ABOUT THIS EXERCISE: Within the records below, find each line with the word "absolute" and copy it out.

[Stored items]
++++++++++

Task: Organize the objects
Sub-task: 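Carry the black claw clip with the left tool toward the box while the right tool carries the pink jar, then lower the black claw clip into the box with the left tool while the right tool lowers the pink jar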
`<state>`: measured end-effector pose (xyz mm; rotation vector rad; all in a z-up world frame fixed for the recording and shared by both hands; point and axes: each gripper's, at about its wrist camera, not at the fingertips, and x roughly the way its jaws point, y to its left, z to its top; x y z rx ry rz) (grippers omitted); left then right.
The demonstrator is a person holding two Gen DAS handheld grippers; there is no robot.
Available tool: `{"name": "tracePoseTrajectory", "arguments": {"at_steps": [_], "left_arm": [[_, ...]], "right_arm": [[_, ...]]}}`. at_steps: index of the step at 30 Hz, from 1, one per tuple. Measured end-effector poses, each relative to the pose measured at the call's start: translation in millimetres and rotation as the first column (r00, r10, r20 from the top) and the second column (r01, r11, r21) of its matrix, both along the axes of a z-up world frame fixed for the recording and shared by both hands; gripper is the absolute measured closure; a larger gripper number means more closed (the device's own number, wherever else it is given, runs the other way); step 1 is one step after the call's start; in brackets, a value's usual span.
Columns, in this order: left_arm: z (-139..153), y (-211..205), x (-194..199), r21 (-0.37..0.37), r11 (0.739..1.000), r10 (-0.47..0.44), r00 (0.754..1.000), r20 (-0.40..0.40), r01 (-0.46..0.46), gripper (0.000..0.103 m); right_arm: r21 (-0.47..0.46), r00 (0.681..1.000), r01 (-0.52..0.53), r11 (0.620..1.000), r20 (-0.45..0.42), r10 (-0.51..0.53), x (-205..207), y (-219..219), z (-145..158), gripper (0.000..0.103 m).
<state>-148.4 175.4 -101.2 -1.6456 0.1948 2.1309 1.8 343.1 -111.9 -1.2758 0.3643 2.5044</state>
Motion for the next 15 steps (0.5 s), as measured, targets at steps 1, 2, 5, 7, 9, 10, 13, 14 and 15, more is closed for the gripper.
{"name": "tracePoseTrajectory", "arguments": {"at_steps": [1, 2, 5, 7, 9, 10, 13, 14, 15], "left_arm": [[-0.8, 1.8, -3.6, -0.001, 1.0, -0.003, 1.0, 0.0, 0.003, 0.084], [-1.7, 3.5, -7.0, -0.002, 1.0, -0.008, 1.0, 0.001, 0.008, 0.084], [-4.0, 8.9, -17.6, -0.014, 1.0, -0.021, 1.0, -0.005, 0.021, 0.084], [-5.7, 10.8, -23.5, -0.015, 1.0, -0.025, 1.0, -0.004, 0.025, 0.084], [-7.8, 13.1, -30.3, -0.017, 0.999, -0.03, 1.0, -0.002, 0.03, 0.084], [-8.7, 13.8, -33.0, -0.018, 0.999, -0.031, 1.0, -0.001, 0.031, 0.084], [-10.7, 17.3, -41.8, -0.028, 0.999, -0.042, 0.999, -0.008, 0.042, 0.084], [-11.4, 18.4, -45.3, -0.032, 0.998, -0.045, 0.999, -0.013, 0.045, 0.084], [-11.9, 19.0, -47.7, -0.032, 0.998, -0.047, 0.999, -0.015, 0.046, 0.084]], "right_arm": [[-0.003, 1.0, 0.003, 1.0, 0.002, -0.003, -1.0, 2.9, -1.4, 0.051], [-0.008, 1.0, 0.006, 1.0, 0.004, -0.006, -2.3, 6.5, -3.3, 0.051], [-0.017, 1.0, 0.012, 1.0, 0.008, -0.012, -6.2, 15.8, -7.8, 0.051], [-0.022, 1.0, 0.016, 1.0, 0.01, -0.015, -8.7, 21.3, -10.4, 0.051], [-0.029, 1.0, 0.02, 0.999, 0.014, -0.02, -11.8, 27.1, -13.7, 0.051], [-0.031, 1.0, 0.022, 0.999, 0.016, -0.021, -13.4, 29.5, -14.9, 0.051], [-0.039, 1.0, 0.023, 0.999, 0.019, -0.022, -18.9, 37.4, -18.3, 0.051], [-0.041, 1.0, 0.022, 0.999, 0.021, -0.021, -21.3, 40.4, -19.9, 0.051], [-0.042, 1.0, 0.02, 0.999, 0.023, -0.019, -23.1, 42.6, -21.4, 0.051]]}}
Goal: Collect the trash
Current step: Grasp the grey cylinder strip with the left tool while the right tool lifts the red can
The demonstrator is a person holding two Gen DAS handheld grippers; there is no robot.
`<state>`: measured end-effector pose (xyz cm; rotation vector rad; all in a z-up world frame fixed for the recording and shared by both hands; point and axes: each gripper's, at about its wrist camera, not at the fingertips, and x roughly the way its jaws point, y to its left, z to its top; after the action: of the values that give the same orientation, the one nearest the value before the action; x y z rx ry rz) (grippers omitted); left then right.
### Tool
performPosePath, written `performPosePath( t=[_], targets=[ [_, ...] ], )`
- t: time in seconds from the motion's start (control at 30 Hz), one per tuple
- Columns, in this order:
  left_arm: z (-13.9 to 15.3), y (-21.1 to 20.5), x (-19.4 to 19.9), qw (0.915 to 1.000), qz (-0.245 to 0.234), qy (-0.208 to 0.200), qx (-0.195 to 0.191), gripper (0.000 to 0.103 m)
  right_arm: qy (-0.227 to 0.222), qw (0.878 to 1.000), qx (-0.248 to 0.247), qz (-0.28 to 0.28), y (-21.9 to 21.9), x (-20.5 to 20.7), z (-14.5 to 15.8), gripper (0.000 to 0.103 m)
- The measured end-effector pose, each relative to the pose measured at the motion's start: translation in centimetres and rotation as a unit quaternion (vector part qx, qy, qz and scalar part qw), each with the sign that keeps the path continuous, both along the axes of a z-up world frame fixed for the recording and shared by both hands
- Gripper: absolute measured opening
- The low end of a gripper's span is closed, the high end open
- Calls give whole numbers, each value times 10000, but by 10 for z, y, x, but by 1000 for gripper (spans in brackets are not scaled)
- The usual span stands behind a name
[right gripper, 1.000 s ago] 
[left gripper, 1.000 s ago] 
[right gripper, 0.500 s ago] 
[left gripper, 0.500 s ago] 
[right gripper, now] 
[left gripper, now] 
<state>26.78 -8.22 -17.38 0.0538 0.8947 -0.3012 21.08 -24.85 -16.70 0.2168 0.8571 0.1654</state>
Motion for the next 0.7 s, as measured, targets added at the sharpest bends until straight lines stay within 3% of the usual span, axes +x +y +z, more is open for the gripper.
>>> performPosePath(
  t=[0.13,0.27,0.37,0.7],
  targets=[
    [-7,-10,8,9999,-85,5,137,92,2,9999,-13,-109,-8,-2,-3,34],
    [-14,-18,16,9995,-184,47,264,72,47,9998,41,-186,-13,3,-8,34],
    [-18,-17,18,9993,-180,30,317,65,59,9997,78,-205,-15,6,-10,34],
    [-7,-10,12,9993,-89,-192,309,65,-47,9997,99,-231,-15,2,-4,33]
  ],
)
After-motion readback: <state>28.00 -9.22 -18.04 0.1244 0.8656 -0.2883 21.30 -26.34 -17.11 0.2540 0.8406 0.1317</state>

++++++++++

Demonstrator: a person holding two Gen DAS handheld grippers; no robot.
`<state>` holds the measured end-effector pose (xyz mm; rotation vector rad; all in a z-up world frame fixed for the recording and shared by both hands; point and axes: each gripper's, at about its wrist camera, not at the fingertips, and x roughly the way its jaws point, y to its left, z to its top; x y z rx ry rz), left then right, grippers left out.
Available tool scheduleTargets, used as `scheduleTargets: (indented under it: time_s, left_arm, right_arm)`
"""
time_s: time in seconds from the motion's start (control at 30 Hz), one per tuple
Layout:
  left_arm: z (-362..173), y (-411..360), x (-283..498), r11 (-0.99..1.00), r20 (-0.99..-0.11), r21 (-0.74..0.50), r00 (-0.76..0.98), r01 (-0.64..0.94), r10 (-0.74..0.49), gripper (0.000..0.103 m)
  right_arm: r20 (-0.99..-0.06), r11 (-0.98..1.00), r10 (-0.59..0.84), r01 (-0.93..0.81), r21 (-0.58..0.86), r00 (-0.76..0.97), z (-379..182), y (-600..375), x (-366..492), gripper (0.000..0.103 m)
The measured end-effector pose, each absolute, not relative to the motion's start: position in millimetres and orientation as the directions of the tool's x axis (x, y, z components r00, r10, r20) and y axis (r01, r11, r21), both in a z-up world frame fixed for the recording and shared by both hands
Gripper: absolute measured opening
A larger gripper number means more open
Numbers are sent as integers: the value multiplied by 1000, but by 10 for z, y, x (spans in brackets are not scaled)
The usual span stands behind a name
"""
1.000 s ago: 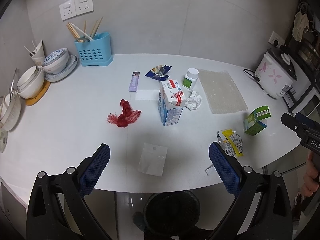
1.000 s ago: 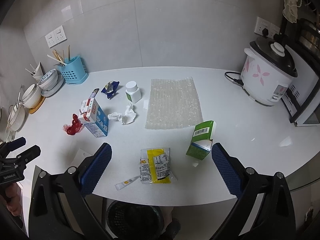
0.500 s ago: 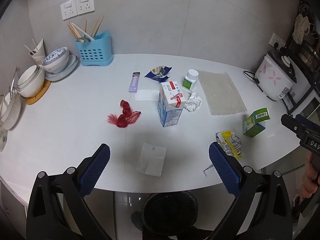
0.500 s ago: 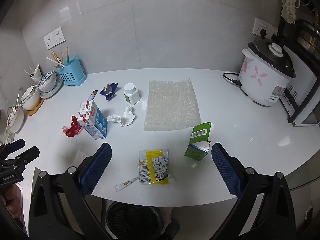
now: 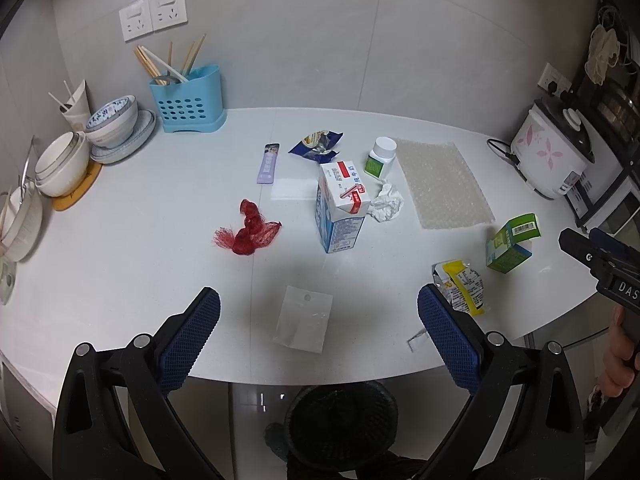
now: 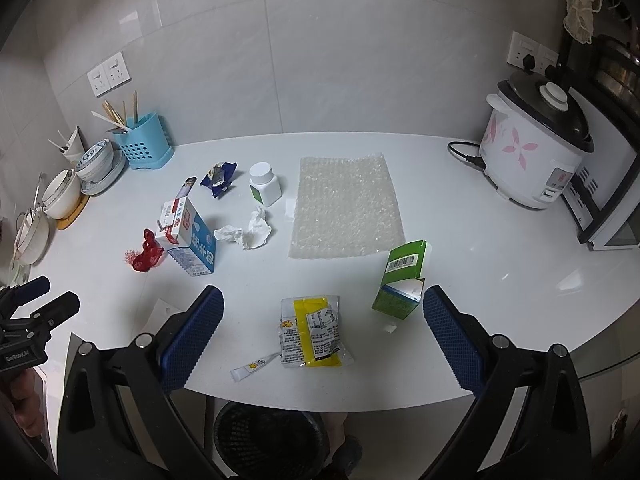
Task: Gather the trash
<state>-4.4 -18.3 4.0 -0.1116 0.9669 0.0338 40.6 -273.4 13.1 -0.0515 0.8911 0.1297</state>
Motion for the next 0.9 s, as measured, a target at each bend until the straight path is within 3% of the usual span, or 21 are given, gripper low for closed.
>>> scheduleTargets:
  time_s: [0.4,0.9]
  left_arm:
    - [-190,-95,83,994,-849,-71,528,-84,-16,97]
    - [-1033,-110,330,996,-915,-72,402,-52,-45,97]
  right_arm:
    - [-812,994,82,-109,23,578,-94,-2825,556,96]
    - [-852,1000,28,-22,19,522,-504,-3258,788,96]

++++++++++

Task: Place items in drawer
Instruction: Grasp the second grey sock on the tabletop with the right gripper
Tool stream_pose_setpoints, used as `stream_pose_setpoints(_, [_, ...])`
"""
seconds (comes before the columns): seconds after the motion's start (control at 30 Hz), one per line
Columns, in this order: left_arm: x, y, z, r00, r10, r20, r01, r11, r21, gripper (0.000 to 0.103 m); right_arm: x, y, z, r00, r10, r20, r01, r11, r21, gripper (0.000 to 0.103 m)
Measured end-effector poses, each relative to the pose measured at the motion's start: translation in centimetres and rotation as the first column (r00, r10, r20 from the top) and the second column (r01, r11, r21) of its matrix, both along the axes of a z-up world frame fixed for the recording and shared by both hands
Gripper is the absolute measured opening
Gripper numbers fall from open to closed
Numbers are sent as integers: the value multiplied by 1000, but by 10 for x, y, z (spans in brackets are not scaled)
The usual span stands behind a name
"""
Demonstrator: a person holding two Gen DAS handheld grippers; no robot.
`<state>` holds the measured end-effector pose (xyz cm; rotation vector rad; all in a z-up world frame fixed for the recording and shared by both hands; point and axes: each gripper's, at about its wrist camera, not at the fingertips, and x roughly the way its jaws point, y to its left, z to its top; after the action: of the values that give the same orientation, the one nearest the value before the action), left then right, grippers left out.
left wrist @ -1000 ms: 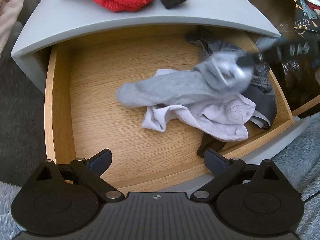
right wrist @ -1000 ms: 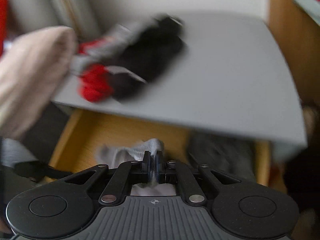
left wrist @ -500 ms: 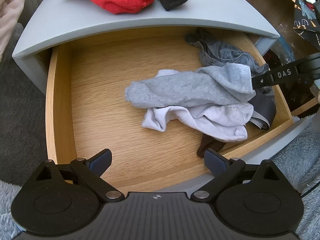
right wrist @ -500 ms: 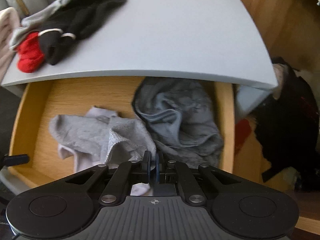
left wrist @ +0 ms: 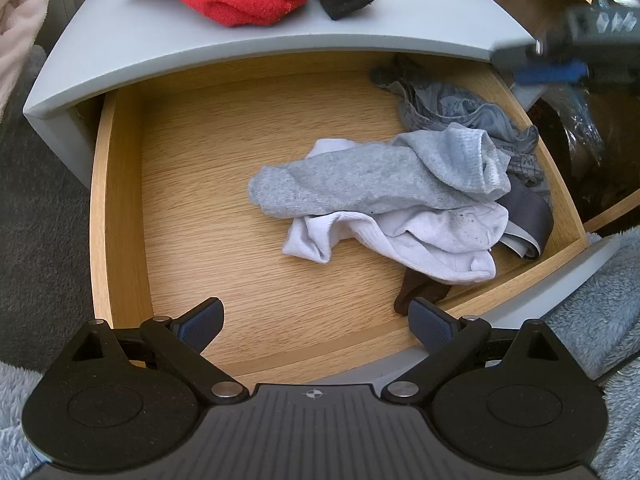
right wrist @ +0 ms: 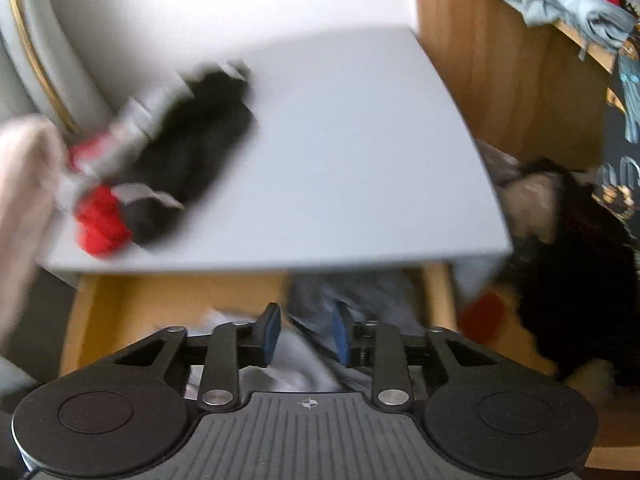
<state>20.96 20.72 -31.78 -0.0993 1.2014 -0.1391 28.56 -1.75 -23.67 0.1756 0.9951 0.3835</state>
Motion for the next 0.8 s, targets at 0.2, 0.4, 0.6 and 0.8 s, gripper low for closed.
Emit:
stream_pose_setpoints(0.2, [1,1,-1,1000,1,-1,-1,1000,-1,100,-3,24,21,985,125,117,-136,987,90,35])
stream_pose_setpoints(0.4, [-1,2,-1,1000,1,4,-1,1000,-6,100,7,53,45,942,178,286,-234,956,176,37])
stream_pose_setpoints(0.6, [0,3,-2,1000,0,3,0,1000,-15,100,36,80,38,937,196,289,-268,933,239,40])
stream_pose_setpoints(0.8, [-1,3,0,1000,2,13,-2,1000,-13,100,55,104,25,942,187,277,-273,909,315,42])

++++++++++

SOLUTION:
Available tool: `{"name": "tracePoseTrajectory", "arguments": {"at_steps": [_], "left_arm": [[_, ...]], "right_arm": [[_, ...]]}}`. at_steps: index of the step at 30 Hz, from 1, one per tuple. Measured end-effector poses, each relative to the pose measured at the call's start: translation in millimetres and rotation as the first column (r00, r10, r20 from the top) and the second column (r01, r11, r21) of its matrix, both along the axes of a z-up world frame fixed for the recording and shared by both hands; gripper is the absolute measured closure; a larger gripper number means more closed (the device's own number, wherever else it is given, runs the other way); step 1 is one step after the call's start; in brackets, a value's usual span.
- Gripper: absolute measured opening
The measured end-effector pose, each absolute, not relative to the motion's start: position in millimetres and orientation as the directions of the tool's x axis (x, y, z components r00, r10, r20) and y axis (r01, r11, r21), both in a z-up world frame fixed for the recording and shared by both hands
Gripper: absolute measured opening
Gripper is the absolute measured opening

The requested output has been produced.